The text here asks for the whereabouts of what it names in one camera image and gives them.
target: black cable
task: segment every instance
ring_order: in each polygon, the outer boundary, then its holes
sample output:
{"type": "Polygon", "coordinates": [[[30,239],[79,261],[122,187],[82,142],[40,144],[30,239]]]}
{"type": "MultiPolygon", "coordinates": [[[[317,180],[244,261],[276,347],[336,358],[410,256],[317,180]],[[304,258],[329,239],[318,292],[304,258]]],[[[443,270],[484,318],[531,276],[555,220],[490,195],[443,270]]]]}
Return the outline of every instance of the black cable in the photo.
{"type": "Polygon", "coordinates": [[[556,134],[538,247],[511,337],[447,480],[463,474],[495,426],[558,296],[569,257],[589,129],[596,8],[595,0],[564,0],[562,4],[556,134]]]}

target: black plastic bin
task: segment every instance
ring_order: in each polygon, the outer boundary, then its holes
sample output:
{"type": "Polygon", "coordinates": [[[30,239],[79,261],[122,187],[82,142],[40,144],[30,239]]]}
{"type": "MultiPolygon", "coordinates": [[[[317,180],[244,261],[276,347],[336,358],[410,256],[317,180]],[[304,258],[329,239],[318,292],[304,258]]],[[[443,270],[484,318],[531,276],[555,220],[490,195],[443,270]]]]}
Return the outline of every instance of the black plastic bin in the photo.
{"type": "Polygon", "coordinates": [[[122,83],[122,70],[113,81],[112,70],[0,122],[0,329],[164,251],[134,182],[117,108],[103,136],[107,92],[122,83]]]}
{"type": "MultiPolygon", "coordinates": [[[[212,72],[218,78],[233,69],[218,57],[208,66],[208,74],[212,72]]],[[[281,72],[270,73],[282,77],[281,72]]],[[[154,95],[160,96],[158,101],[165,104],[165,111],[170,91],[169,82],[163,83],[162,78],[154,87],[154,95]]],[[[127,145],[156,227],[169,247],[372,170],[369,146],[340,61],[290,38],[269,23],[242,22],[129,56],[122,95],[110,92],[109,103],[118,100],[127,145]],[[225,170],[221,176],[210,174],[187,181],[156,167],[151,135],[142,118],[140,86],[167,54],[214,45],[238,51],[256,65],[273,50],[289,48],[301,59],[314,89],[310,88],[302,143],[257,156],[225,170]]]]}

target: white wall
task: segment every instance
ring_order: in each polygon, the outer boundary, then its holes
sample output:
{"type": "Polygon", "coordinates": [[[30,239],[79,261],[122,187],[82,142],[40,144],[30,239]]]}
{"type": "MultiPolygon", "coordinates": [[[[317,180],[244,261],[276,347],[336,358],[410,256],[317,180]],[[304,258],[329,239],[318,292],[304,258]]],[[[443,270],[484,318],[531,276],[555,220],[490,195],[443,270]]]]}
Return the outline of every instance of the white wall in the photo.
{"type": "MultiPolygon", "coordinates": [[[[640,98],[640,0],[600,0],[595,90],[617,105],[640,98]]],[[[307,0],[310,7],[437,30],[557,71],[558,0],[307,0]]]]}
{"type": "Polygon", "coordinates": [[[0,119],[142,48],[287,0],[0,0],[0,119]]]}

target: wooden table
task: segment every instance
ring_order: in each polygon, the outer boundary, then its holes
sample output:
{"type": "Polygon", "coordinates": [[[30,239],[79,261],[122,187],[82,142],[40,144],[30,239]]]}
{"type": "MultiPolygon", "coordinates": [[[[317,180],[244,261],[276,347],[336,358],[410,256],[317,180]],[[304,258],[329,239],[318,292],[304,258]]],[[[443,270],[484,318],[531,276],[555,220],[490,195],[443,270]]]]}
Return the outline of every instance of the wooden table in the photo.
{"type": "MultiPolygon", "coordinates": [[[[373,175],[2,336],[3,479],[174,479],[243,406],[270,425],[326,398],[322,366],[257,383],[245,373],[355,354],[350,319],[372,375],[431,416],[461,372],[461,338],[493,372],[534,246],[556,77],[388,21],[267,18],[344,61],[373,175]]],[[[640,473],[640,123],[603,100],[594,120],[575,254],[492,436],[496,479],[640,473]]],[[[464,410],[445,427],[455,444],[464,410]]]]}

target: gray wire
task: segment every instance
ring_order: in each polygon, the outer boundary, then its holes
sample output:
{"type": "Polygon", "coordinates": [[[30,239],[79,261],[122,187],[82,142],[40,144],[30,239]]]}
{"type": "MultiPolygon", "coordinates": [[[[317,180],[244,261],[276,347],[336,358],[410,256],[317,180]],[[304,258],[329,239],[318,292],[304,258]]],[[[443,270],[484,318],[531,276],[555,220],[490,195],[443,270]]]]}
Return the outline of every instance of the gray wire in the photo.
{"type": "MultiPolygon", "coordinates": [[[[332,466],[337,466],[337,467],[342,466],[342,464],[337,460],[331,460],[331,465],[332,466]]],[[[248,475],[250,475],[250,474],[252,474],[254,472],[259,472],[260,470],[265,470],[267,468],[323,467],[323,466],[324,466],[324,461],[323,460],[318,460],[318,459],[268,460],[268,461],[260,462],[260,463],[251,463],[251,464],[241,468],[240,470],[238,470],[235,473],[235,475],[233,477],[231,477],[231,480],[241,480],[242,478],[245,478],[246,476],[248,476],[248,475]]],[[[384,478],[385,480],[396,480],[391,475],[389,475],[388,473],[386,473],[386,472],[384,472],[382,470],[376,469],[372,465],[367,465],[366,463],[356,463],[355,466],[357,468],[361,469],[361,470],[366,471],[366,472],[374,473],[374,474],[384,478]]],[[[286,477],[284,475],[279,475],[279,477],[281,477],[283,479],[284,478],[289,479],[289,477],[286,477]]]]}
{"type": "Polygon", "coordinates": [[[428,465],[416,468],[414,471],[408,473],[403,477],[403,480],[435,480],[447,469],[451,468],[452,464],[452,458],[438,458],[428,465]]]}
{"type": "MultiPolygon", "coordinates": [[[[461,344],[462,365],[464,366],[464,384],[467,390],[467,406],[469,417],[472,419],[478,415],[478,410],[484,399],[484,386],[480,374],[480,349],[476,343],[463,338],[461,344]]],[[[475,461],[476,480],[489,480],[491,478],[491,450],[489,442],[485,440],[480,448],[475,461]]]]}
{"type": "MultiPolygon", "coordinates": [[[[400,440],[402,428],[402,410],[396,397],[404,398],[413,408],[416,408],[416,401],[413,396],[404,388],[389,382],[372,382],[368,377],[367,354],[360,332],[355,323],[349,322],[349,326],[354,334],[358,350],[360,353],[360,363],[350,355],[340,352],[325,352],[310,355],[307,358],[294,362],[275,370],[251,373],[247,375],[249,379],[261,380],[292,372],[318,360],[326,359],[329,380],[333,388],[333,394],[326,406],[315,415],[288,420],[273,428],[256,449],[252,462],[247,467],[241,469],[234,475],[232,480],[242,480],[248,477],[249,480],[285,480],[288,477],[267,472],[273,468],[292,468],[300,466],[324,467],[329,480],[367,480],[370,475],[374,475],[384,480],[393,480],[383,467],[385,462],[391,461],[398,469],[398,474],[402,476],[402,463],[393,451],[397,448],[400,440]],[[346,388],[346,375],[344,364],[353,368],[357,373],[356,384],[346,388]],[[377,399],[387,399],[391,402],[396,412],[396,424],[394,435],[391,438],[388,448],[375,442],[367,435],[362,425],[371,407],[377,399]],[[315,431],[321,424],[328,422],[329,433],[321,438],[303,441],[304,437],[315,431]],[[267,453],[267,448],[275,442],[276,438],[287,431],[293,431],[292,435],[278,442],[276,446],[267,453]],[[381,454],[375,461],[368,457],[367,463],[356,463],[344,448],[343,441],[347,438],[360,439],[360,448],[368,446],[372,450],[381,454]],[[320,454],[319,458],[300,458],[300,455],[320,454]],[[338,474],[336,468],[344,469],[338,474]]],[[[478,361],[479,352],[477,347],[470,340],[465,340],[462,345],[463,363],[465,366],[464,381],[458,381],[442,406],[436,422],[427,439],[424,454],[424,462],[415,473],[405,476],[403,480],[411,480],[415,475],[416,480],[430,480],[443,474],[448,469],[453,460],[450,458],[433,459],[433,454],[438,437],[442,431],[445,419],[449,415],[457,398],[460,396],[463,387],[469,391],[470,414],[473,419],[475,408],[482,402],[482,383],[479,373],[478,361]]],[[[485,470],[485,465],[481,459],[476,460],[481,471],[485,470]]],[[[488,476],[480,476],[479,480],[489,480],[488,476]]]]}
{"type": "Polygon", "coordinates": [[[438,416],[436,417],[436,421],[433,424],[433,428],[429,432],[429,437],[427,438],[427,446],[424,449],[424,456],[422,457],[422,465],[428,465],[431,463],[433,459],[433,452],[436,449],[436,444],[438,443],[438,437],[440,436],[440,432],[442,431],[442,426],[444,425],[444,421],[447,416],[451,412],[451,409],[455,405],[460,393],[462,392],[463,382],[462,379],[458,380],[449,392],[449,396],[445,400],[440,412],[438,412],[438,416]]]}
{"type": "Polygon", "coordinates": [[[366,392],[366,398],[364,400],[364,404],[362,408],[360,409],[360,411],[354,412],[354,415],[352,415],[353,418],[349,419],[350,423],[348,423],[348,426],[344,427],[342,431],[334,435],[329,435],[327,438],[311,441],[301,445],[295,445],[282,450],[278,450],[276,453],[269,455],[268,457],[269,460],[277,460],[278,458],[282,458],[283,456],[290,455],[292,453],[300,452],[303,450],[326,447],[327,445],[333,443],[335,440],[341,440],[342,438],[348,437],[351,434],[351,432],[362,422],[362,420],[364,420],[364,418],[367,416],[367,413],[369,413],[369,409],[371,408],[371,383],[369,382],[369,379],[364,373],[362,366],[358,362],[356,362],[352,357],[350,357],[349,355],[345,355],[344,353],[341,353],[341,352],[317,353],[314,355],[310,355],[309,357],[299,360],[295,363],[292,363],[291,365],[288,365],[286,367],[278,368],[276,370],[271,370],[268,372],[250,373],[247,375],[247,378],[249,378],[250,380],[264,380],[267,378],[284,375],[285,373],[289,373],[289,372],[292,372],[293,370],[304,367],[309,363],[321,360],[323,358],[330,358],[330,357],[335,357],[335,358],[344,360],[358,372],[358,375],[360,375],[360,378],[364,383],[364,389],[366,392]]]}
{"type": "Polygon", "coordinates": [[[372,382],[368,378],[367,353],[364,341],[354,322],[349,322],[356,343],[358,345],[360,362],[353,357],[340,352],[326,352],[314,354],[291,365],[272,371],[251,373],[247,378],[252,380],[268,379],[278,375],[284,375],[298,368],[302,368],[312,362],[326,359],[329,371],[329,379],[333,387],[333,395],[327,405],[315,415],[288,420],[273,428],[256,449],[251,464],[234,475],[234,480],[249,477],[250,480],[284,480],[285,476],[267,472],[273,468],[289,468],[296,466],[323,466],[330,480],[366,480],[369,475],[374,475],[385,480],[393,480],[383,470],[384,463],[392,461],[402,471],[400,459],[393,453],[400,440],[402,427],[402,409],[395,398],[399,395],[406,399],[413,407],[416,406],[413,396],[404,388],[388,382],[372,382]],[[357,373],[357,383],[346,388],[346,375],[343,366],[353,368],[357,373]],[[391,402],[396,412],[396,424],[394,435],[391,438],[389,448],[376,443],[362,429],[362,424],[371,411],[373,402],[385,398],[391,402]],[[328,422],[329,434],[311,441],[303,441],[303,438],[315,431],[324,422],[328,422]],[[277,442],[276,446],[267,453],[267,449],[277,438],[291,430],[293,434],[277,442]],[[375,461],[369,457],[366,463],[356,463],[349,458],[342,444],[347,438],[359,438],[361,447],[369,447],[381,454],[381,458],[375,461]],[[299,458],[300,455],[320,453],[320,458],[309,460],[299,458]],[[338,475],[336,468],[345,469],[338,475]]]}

——

# What you need to do
The reply should be nothing but the number of lines in the entries that include "target".

# Written response
5